Server side logic

Invoking web controllers

If you don't want to implement the business logic in your client-side code you can always implement it in the server-side code (web controllers) and invoke the controllers directly. You can read more about the benefits of write server-side logic.

There are two methods to invoke web controllers directly:

Using requestObjects

If the web controller sends objects then you can use requestObjects and the SDK will parse the response and convert it into backbeam objects. For example

backbeam.requestObjects('GET', '/objects', { param: 'value'}, function(err, objects, total) {
  for (var i=0; i<objects.length; i++) {
    console.log('name =', objects[i].get('name'))

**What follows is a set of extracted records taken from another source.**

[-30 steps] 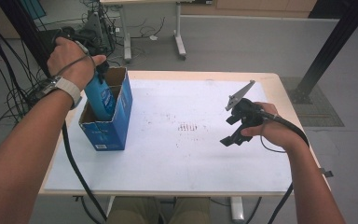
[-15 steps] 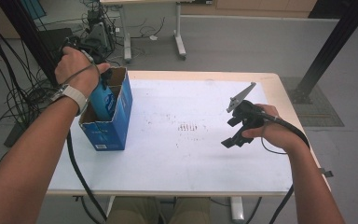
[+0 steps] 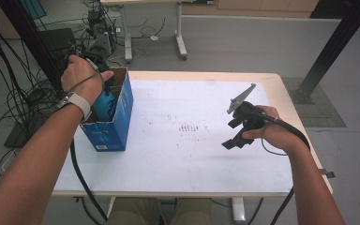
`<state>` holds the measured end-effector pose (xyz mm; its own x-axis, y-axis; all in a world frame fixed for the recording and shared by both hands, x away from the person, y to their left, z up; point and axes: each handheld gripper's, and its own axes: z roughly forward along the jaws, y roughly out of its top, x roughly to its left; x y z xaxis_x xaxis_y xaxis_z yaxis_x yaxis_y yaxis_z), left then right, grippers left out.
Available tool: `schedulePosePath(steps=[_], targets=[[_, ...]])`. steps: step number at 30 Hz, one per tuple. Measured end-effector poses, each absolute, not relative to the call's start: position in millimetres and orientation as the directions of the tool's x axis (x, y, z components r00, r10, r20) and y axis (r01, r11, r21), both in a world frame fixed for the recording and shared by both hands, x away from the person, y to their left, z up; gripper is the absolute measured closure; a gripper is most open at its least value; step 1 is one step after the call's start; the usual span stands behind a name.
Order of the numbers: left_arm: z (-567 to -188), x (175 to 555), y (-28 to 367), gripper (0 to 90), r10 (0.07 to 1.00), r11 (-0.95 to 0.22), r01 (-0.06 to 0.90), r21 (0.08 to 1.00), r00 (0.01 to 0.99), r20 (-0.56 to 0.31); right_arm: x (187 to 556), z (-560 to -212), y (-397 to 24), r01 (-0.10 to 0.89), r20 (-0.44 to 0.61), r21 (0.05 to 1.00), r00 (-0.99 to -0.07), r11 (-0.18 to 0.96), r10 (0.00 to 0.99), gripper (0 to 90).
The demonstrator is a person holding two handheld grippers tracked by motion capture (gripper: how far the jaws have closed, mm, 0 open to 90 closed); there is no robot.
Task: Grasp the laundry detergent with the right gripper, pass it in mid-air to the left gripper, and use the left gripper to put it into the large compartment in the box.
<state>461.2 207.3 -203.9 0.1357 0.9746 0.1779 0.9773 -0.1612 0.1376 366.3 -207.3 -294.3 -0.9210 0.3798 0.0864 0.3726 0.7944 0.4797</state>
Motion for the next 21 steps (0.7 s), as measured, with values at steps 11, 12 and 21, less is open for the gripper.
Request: schedulePosePath(steps=[11,12,21], targets=[[-224.4,463.1,207.9,38.3,0.974,-0.164,0.979,0.121,0.141,0.178,365.6,-295.9,-210.0,0.386,0.095,0.474,-0.916,0.792,0.389,13.2],[-226.1,463.4,208.0,38.3,0.974,-0.164,0.979,0.118,0.142,0.177,365.4,-296.1,-210.2,0.388,0.096,0.471,-0.915,0.792,0.391,13.2],[-238.5,464.9,207.9,38.3,0.972,-0.173,0.979,0.109,0.152,0.179,364.8,-297.2,-211.0,0.394,0.1,0.467,-0.913,0.792,0.395,13.1]])
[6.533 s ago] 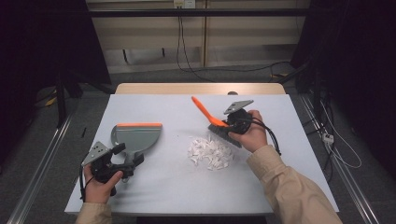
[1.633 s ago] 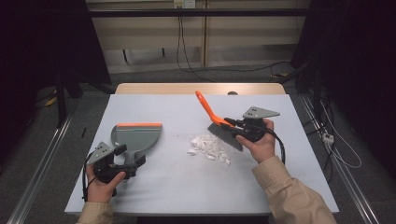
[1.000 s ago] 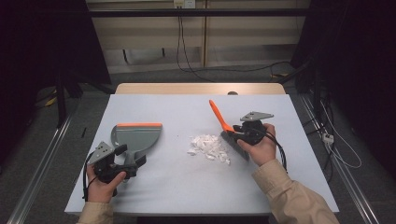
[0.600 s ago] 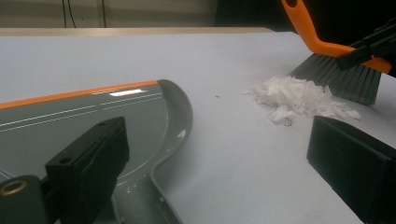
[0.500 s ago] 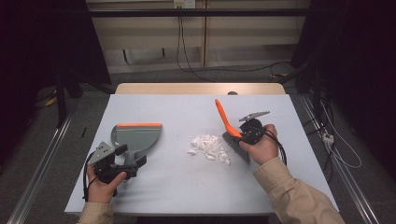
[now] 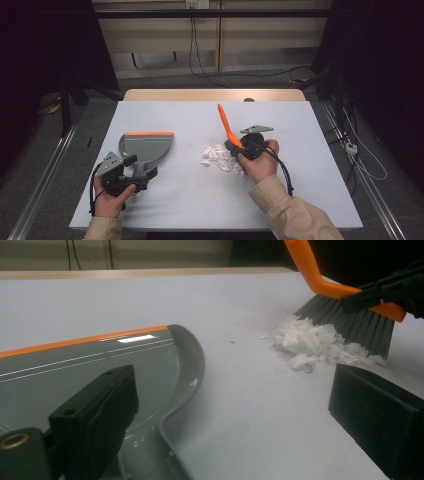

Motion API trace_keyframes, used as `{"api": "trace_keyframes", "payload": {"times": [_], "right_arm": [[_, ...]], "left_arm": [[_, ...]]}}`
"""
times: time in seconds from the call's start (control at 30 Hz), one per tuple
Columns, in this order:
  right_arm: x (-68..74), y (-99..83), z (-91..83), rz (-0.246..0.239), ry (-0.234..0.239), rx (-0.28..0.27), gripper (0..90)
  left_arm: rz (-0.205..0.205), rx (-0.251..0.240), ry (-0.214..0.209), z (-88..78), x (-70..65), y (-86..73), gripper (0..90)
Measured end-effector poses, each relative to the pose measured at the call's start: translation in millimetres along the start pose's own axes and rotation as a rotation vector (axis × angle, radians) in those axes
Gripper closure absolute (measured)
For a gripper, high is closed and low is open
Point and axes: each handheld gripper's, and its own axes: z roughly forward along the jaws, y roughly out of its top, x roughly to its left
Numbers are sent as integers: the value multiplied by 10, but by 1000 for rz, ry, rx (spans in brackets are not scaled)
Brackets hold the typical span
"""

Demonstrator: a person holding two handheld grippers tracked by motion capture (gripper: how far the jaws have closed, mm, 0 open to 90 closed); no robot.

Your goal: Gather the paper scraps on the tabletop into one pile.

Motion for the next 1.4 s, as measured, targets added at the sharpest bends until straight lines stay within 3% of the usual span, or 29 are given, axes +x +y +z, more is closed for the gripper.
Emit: {"api": "trace_keyframes", "payload": {"times": [0.2,0.5,0.7,0.83,0.97,1.07,1.17,1.3,1.4], "right_arm": [[17,50,67,33,9,-49,718],[-180,117,-42,64,19,-85,717],[-325,218,-129,46,0,-104,717],[-441,271,-107,15,-46,-97,717],[-523,185,27,-22,-86,-49,717],[-507,88,101,-50,-110,-26,717],[-412,62,97,-70,-88,-34,717],[-226,78,84,-33,39,-47,717],[-151,133,29,-47,62,-89,717]], "left_arm": [[-18,5,10,-21,38,-6,53],[-15,50,21,-10,9,0,43],[-18,47,18,-21,-5,15,43],[-20,52,17,-30,9,-3,43],[-24,56,14,-39,22,-23,43],[-22,57,17,-51,28,-24,44],[-25,59,22,-50,31,-26,44],[-19,68,25,-37,27,-20,44],[-19,75,34,-39,20,-11,46]]}}
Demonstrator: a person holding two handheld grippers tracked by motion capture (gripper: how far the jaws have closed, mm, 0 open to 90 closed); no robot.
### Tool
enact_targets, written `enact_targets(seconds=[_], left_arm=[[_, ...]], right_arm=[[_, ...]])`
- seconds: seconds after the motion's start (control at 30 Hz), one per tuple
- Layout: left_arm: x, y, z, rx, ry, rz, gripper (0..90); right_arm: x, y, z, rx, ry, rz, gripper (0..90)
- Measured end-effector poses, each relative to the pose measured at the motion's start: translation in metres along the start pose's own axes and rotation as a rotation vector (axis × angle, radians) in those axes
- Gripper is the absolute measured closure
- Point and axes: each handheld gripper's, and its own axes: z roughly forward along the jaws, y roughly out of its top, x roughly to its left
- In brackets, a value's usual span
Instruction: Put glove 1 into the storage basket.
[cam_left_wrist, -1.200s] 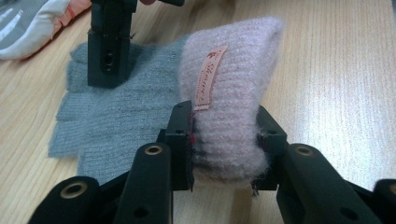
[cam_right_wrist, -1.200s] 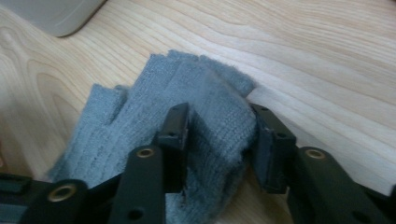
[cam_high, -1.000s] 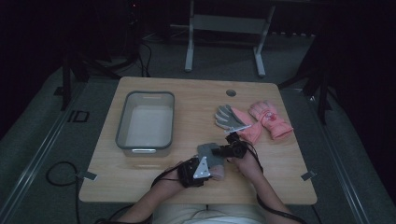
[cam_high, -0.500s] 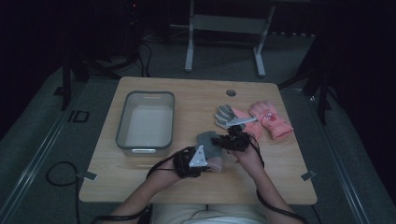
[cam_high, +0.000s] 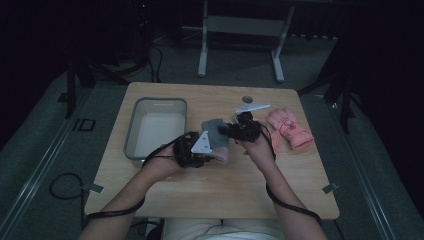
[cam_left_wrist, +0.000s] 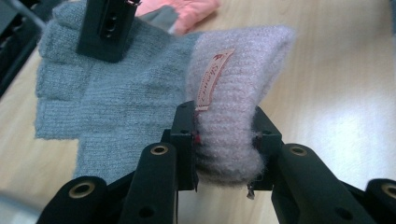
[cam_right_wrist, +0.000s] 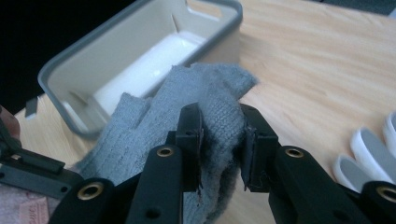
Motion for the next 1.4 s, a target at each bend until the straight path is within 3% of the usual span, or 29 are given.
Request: enact_targets(seconds=[0.27, 0.6, 0.8, 1.17, 1.4], left_arm=[[0.021, -0.01, -0.026, 0.023, 0.043, -0.004, 69.2], [0.043, -0.043, -0.049, 0.027, 0.059, -0.085, 69.0], [0.052, -0.064, -0.057, 0.032, 0.074, -0.106, 69.0], [0.072, -0.108, -0.068, 0.079, 0.037, -0.18, 69.0], [0.085, -0.126, -0.06, 0.152, -0.002, -0.163, 69.0]], right_arm=[[0.016, 0.034, 0.017, -0.012, 0.01, -0.04, 72.2], [0.039, 0.062, 0.053, -0.009, 0.041, -0.054, 72.2], [0.051, 0.074, 0.076, -0.002, 0.065, -0.068, 72.2], [0.075, 0.086, 0.124, 0.028, 0.102, -0.068, 72.2], [0.076, 0.081, 0.151, 0.066, 0.105, -0.054, 72.1]])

You can pass parameters to the web controller using the third parameter. The web controller for this example could be something like this:

  .query('where some-field = ?', request.query.param)
  .fetch(100, 0, response)

If the server did any authentication stuff (signup, login, logout) you will have the backbeam.currentUser() object synchronized.

Using requestJSON

If the web controller sends JSON then you should use the requestJSON method. It is very similar to requestObjects.

backbeam.requestJSON('GET', '/give-me-json', { param: 'value'}, function(err, json) {
  // do something with `json`

The web controller for this example could be just something like this (or as complicated as you wish!):

resposne.json({ message: 'Hello world!' })

This method also updates the backbeam.currentUser() variable if the server-side code did some authentication management.

Server-side code

In your controllers you can access some default objects to access the HTTP request information or to generate and manipulate the HTTP response

Sending realtime events

From the server side you cannot subscribe/unsubscribe to realtime events but you can send realtime events. It is as easy as follows:

backbeam.sendRealTimeEvent('event-name', { key: 'value' })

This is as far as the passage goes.